Standing in a pack of people 
all talking in that 
good time way.
Louder and louder it grows 
as I sink beneath its tides,
it is unbearable 
as on it sweeps 
building into an ocean
that drowns me. 
Cacophony fills me,
as I falter,
desperate not to hear,
to be struck deaf 
to this babbling;
I retreat to the toilets. 
Sitting there in an oasis 
of ordinary silence,
interrupted only by
the occasional occupant’s
coughs and farts
I find respite. 
If I am to dine and participate
in this nights entertainment 
I must return to the cauldron. 
Sitting at table seven 
trying to make conversation
with nice people,
the pain continues. 

Over breakfast a couple 
come and apologise
for being quiet 
for they too were 
deafened by humanity 
out for a jolly time. 
I know what purgatory 
Is now.  
							377A	07-04-2024	

It is clumsy and lacks the weight with which I experienced it, but it is an attempt. It seemed important to try and capture something of the experience. I am wondering now how I will be on Wednesday when I go to see Carmen, I relish the thought of the opera but now it is the hubbub of the bar before hand that I am wary of. I suppose the answer is to arrive as late as possible and minimise that pre waiting time and become that awkward bastard who arrives at the last moment and clambers over half a row of people to get to their seat. Perhaps my Loops will help if they arrive in time.

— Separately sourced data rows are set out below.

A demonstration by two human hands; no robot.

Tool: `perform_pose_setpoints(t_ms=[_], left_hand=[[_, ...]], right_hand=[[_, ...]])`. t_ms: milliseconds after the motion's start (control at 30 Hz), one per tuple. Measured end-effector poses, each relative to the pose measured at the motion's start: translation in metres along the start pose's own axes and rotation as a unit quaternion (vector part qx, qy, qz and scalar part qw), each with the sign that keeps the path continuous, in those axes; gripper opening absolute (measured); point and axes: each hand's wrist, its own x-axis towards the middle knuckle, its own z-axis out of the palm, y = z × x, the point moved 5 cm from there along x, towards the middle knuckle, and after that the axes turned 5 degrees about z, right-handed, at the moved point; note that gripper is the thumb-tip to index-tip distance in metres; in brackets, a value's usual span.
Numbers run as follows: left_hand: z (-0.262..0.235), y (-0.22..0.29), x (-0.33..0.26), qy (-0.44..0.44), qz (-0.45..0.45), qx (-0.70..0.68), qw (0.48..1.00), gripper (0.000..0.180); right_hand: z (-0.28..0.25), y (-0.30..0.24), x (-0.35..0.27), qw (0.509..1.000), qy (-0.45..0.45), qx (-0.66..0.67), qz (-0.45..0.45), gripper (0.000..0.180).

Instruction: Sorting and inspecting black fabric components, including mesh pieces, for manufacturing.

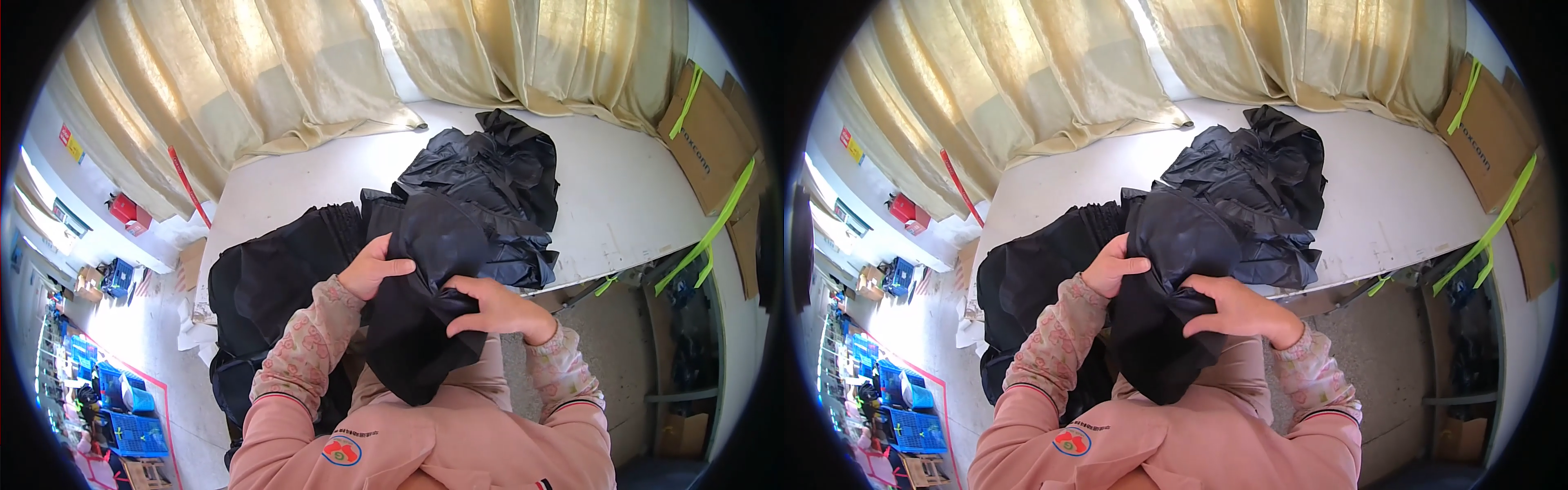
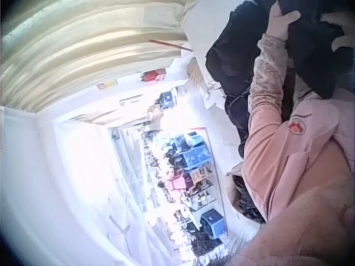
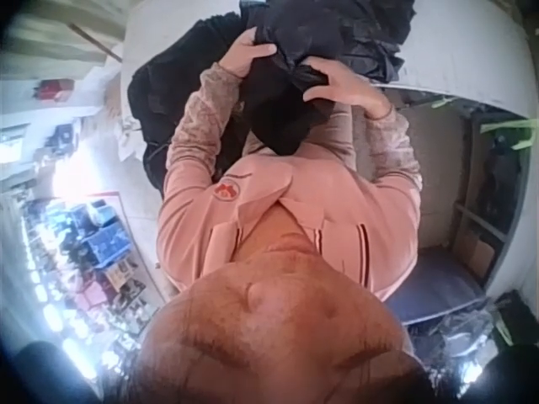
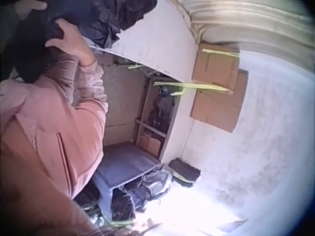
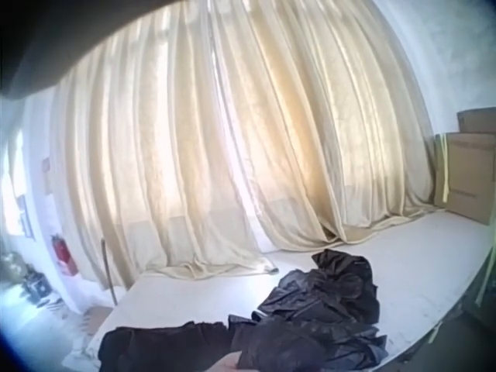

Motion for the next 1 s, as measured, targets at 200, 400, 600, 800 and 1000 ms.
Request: perform_pose_setpoints(t_ms=[200, 400, 600, 800, 1000], left_hand=[[-0.006, 0.014, -0.021, -0.043, -0.045, 0.055, 0.997, 0.051], [0.019, -0.007, -0.001, -0.1, 0.155, 0.337, 0.923, 0.039], [-0.001, -0.023, -0.006, 0.04, 0.032, 0.072, 0.996, 0.037], [0.03, -0.031, -0.045, -0.013, -0.251, -0.216, 0.943, 0.062], [0.036, -0.004, -0.044, -0.193, -0.011, -0.213, 0.958, 0.084]], right_hand=[[-0.07, 0.003, -0.027, 0.953, 0.289, 0.025, -0.09, 0.032], [-0.016, -0.02, 0.004, 0.976, 0.124, -0.034, -0.178, 0.03], [-0.026, -0.012, -0.012, 0.978, 0.13, -0.105, -0.126, 0.03], [-0.115, -0.015, -0.049, 0.814, 0.542, -0.165, -0.13, 0.032], [-0.057, 0.067, 0.016, 0.919, 0.177, -0.346, -0.074, 0.029]])
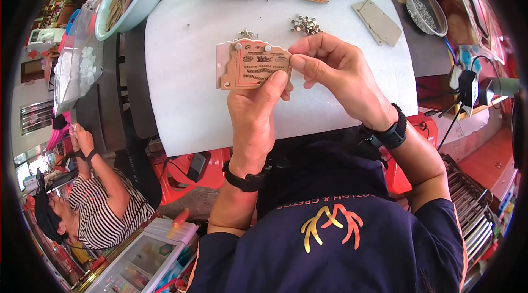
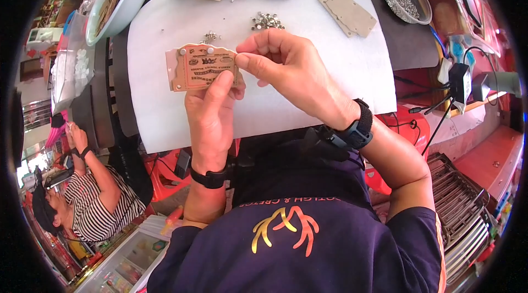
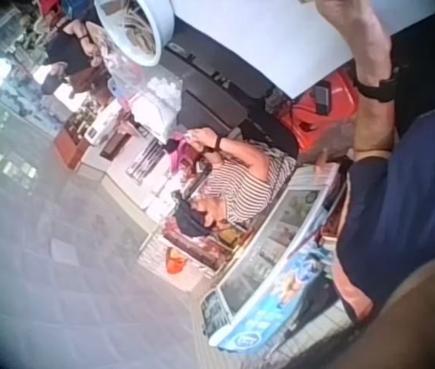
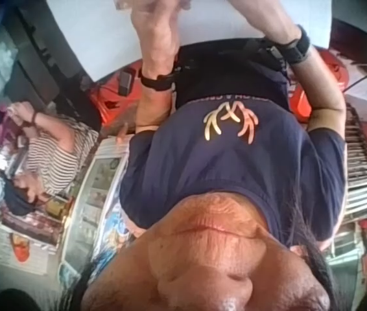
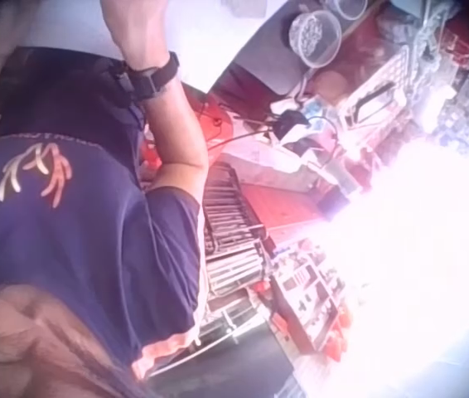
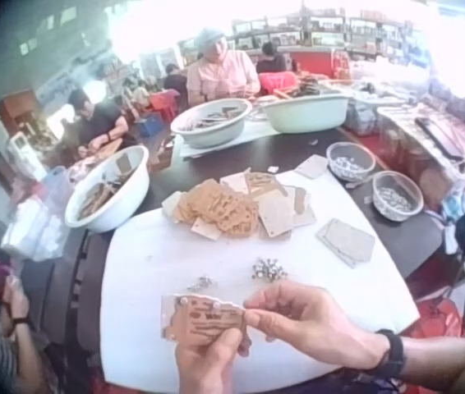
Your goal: Assembling small metal components onto cardboard shoe tags by hand.
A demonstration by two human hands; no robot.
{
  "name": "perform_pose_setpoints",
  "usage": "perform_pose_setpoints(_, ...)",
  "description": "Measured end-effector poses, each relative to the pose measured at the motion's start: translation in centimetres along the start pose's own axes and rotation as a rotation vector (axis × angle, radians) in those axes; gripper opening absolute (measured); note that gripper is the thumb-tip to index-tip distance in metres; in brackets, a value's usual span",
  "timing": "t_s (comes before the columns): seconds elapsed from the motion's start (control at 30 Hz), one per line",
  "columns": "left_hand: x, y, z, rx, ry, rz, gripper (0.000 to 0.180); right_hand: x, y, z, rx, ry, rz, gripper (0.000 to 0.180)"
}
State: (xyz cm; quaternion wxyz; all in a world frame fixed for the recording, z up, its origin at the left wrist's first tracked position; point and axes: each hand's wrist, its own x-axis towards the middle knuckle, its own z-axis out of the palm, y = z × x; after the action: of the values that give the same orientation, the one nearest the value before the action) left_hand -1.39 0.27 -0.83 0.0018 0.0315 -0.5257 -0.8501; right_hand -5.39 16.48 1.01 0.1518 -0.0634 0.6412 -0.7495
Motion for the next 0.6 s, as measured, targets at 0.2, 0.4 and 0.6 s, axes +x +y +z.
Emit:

The evening looms and I look forward to reading and having my ignorance confirmed by Only Connect and University Challenge, interrupted by the Tesco order when it arrives. So far its been a good day without any sign of Uluru (my bladder stone) creating any problems for me, so it’s business as usual, which is of course me and Rocket fight the best we can against the cancer. I think more and more we are edging towards the reckless or at least giving the rower a go again. I can’t go on being this slothful.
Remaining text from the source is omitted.